PROBLEM TO WORK ON — Pull out from the material below all lines with "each".

COLLECTED MATERIAL —
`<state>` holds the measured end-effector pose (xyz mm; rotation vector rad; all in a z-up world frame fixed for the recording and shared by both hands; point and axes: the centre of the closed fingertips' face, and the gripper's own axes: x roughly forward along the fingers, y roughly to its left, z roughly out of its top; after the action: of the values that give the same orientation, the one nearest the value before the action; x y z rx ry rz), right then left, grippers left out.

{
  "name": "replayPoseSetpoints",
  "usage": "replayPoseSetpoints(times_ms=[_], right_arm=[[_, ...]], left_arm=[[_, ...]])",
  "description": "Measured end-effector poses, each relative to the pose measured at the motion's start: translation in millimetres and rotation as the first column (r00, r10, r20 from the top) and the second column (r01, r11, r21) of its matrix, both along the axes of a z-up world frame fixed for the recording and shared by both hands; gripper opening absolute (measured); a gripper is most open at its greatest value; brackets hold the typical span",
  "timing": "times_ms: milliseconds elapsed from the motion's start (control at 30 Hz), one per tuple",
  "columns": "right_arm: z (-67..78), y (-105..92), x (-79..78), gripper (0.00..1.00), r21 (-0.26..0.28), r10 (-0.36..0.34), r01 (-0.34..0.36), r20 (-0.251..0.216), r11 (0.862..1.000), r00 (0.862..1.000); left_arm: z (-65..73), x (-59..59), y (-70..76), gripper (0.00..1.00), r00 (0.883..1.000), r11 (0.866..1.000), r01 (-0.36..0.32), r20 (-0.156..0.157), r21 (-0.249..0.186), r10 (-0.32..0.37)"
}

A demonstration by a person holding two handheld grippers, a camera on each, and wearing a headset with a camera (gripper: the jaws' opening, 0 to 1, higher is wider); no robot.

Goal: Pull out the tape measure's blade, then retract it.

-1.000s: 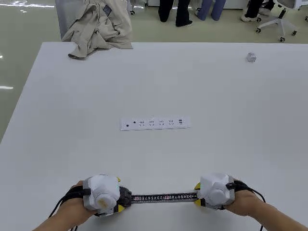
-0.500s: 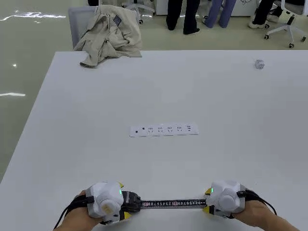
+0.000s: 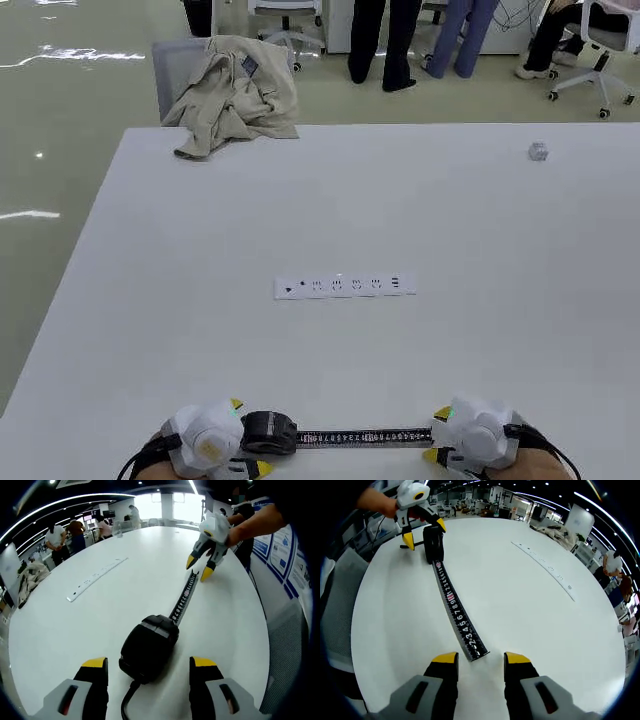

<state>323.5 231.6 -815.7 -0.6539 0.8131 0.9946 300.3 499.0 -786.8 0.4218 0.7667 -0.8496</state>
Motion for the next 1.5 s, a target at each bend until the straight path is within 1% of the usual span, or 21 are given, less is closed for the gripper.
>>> replayPoseSetpoints(times_ms=[167, 233, 333, 400, 433, 500, 567, 633, 700, 767, 867, 1033, 1067, 1100, 1167, 1200, 1233, 1300, 1367, 1433, 1500], right_arm=[[6.8, -2.3, 3.1, 0.37, 0.046, -0.091, 0.091, 0.011, 0.995, 0.996], [9.4, -1.5, 3.8, 0.37, 0.085, -0.144, 0.143, 0.006, 0.986, 0.989], [15.2, 1.9, -1.7, 0.37, 0.100, -0.160, 0.159, 0.001, 0.982, 0.987], [10.9, -1.5, -5.2, 0.36, 0.071, -0.175, 0.174, -0.003, 0.982, 0.985], [11.4, 0.4, -6.0, 0.37, 0.082, -0.174, 0.174, -0.002, 0.981, 0.985], [14.5, 2.9, -9.8, 0.37, 0.100, -0.188, 0.187, -0.007, 0.977, 0.982], [16.1, 5.0, -14.1, 0.39, 0.106, -0.195, 0.195, -0.004, 0.975, 0.981], [20.5, 7.4, -16.5, 0.41, 0.129, -0.223, 0.223, -0.011, 0.966, 0.975], [23.1, 7.3, -17.7, 0.43, 0.136, -0.242, 0.241, -0.012, 0.961, 0.970], [26.2, 7.0, -18.0, 0.44, 0.155, -0.267, 0.266, -0.012, 0.951, 0.964], [32.2, 9.1, -20.2, 0.44, 0.179, -0.287, 0.285, -0.014, 0.942, 0.958], [35.1, 11.2, -25.3, 0.45, 0.195, -0.304, 0.300, -0.008, 0.934, 0.953], [37.0, 12.0, -28.8, 0.46, 0.197, -0.318, 0.316, -0.024, 0.928, 0.948], [37.1, 12.1, -30.1, 0.47, 0.198, -0.320, 0.318, -0.026, 0.927, 0.947], [39.3, 12.1, -33.7, 0.47, 0.205, -0.328, 0.326, -0.024, 0.923, 0.944], [40.3, 12.2, -35.1, 0.47, 0.210, -0.335, 0.334, -0.028, 0.919, 0.942], [41.1, 11.4, -36.7, 0.48, 0.215, -0.345, 0.343, -0.029, 0.915, 0.938], [44.6, 11.1, -39.1, 0.49, 0.233, -0.364, 0.361, -0.029, 0.903, 0.931], [46.6, 10.0, -41.2, 0.51, 0.237, -0.382, 0.377, -0.027, 0.895, 0.924], [49.2, 9.0, -43.9, 0.56, 0.249, -0.408, 0.403, -0.032, 0.881, 0.912], [50.7, 8.4, -47.7, 0.55, 0.253, -0.418, 0.411, -0.028, 0.876, 0.908]], left_arm=[[1.3, -0.8, 4.1, 0.65, 0.996, 0.996, -0.084, -0.007, -0.037, 0.084], [3.2, -1.4, 4.4, 0.66, 0.994, 0.992, -0.111, -0.004, -0.052, 0.111], [3.8, -3.4, 3.9, 0.66, 0.990, 0.988, -0.137, -0.006, -0.065, 0.137], [3.5, -5.8, 3.9, 0.66, 0.988, 0.986, -0.153, -0.004, -0.062, 0.153], [4.1, -6.2, 3.9, 0.66, 0.986, 0.984, -0.166, -0.004, -0.069, 0.166], [6.1, -7.8, 2.5, 0.66, 0.976, 0.970, -0.216, -0.022, -0.109, 0.215], [6.0, -11.1, 4.1, 0.68, 0.972, 0.967, -0.235, -0.019, -0.101, 0.234], [6.5, -15.3, 3.9, 0.71, 0.967, 0.961, -0.256, -0.019, -0.101, 0.255], [4.8, -18.2, 7.3, 0.73, 0.961, 0.958, -0.275, -0.011, -0.077, 0.275], [7.4, -20.0, 7.6, 0.74, 0.954, 0.949, -0.299, -0.004, -0.096, 0.300], [13.6, -25.1, 5.5, 0.75, 0.942, 0.932, -0.336, -0.022, -0.139, 0.336], [21.3, -32.6, 5.0, 0.76, 0.933, 0.922, -0.358, -0.012, -0.146, 0.361], [23.3, -33.6, 5.0, 0.77, 0.929, 0.918, -0.366, -0.008, -0.152, 0.369], [23.9, -34.5, 5.2, 0.77, 0.927, 0.916, -0.371, -0.007, -0.151, 0.374], [24.2, -36.8, 9.3, 0.77, 0.920, 0.913, -0.389, 0.009, -0.120, 0.393], [24.2, -38.2, 11.7, 0.77, 0.916, 0.912, -0.396, 0.019, -0.102, 0.400], [25.9, -40.4, 10.4, 0.77, 0.916, 0.912, -0.396, 0.028, -0.105, 0.401], [27.5, -43.5, 9.6, 0.77, 0.906, 0.901, -0.417, 0.019, -0.122, 0.422], [29.9, -45.1, 9.0, 0.78, 0.902, 0.896, -0.426, 0.024, -0.128, 0.432], [31.9, -46.6, 7.6, 0.78, 0.894, 0.885, -0.441, 0.018, -0.148, 0.448], [35.4, -48.4, 7.8, 0.78, 0.889, 0.882, -0.449, 0.028, -0.145, 0.457]])
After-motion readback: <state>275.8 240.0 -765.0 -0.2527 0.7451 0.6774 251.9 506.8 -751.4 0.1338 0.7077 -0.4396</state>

THE COMPLETED TASK —
  "description": "Measured end-effector poses, each relative to the pose measured at the motion's start: translation in millimetres and rotation as the first column (r00, r10, r20 from the top) and the second column (r01, r11, r21) of its matrix, both along the axes of a z-up world frame fixed for the recording and shared by both hands; gripper opening absolute (measured); a gripper is most open at its greatest value; brackets hold the typical span",
A demonstration by a person holding two handheld grippers, a camera on each, and wearing a headset with a camera (gripper: the jaws' opening, 0 to 1, higher is wider); no robot.
Motion for the next 1.5 s, a target at each bend until the straight path is within 1% of the usual span, or 21 are given, less is closed for the gripper.

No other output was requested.